* _Task item_: I'd like the entire listing output verbatim, apart from the pictures.

* _Collected material_:
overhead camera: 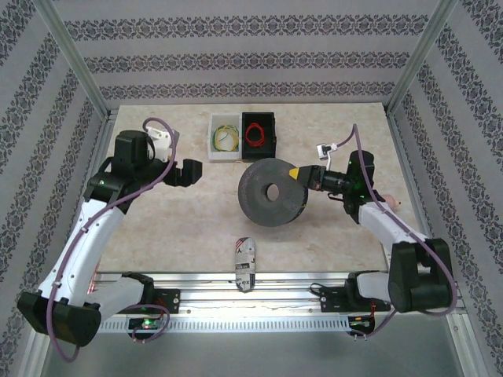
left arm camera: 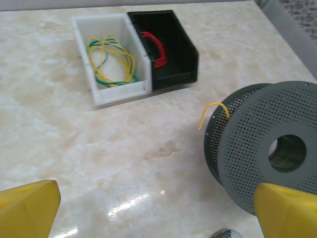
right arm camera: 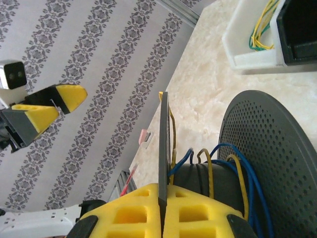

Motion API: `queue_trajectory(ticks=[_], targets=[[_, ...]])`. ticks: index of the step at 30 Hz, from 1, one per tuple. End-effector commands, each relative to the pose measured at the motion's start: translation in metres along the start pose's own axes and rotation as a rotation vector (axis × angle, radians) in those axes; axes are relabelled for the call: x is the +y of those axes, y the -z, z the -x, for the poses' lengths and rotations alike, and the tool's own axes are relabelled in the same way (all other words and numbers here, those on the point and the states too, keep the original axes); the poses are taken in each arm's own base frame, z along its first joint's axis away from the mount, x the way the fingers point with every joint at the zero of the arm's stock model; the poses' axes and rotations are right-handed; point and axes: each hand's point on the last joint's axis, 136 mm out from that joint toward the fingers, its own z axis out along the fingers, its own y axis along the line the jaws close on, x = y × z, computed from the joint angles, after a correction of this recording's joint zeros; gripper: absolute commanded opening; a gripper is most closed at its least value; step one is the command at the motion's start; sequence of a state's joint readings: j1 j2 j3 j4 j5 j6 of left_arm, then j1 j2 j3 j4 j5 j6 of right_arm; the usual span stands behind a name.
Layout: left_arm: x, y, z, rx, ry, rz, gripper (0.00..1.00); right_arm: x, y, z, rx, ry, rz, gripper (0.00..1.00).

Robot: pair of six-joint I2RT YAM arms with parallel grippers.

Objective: Wrap the cables

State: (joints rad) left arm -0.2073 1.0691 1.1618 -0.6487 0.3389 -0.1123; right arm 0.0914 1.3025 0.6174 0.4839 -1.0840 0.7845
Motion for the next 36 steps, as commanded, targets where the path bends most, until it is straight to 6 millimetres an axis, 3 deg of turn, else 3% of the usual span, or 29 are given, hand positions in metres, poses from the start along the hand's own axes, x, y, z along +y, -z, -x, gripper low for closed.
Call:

* _Answer box_:
overhead camera: 
left arm camera: 
right arm camera: 

Motion API: `queue_trajectory(ticks=[_], targets=[[_, ...]])`. ticks: index of the step at 30 Hz, from 1, one per tuple. End-effector commands, each relative to the pose measured at the motion's start: translation in metres along the start pose's own axes and rotation as a rotation vector (axis × angle, radians) in those axes; axes are relabelled for the call: x is the +y of those axes, y the -z, z the -x, for the poses' lengths and rotations alike, and the tool's own axes are relabelled in the same way (all other words and numbers here, those on the point and the states too, keep the original axes); the poses are taken in each arm's own base frame, z along its first joint's axis away from the mount, x the way the fingers point with every joint at the zero of the arm's stock model; the poses' axes and rotations are right-handed; point and axes: each hand's point on the last joint's axis, 136 mm out from that joint toward the fingers, its own z axis out along the fingers, its own y axis along the line the jaws close on, x = y × z, computed from the joint angles, after a correction of this recording's joint zeros; gripper: absolute commanded opening; a gripper is most closed at its least value; step one is the command at the motion's start; sequence of a state's joint readings: j1 j2 j3 j4 j5 j6 of left_arm, then j1 j2 j3 j4 j5 j6 of right_arm; the usual span stands behind a name.
Layout: left_arm: x, y, z, rx, ry, rz, gripper (0.00..1.00); right_arm: x, y, z, rx, ry, rz, gripper (0.00..1.00).

Robot: pair of six-joint I2RT YAM arms with parallel grippers.

Objective: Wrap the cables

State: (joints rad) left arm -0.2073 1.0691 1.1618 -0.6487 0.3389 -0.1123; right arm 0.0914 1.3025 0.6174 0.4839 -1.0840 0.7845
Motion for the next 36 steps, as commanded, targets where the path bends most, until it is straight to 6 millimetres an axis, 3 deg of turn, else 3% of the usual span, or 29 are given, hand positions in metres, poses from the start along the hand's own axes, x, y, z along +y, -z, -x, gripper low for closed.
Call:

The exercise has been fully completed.